►
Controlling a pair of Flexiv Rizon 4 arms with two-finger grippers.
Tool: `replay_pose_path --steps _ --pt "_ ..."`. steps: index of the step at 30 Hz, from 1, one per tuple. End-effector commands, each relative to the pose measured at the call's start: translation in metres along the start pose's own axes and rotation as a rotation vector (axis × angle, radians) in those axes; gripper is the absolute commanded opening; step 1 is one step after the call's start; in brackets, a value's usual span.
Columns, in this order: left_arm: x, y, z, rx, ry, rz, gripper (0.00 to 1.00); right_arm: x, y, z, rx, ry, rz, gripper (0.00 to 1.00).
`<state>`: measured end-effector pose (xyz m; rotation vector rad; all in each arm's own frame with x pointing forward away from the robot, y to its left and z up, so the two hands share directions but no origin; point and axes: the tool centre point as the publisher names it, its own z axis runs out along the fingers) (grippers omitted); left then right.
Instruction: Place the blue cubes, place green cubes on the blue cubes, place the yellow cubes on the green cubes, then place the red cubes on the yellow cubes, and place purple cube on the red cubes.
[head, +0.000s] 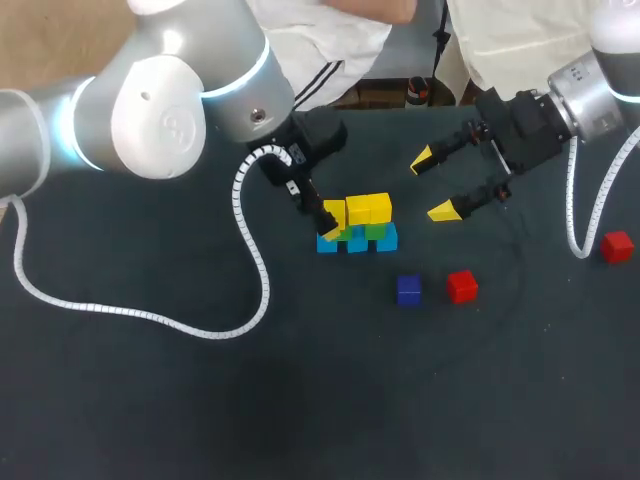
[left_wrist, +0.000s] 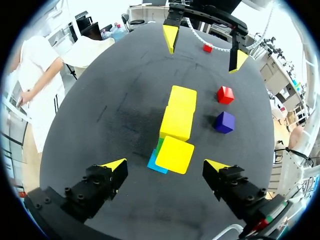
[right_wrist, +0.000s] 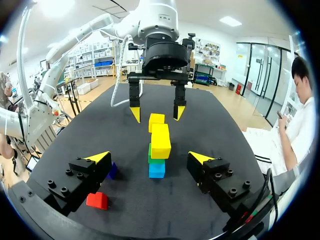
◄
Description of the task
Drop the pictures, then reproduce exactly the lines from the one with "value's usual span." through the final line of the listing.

Solution to this task
Tool: `replay_pose_path --steps _ --pt "_ ..."`. steps: index of the step at 30 Hz, from 1, one per tuple. End-effector commands, each relative to the pose measured at the call's start: translation in metres along the start pose's own axes and rotation as a rotation vector (axis × angle, radians) in those axes; gripper is the absolute commanded opening; step 1 is one step after the call's start; in brackets, a value's usual span.
Columns, in this order: left_arm: x, y, z, rx, ry, rz, gripper (0.00 to 1.00); right_arm: x, y, z, rx, ry, rz, gripper (0.00 to 1.00).
`<state>`: measured end-effector pose (xyz m; rotation vector rad; all in each arm's own frame with x pointing forward away from the robot, y to its left and z up, so the two hands share directions but no origin; point and axes: the tool centre point as the publisher names it, its own z axis runs out along the fingers) (grippers omitted); left then right.
Instruction: Place the blue cubes, place green cubes on the blue cubes, place the yellow cubes on the green cubes, then place the red cubes on the yellow cubes, and place purple cube on the red cubes.
[head, +0.000s] 
[left_wrist, +0.000s] 
[right_wrist, +0.000s] 

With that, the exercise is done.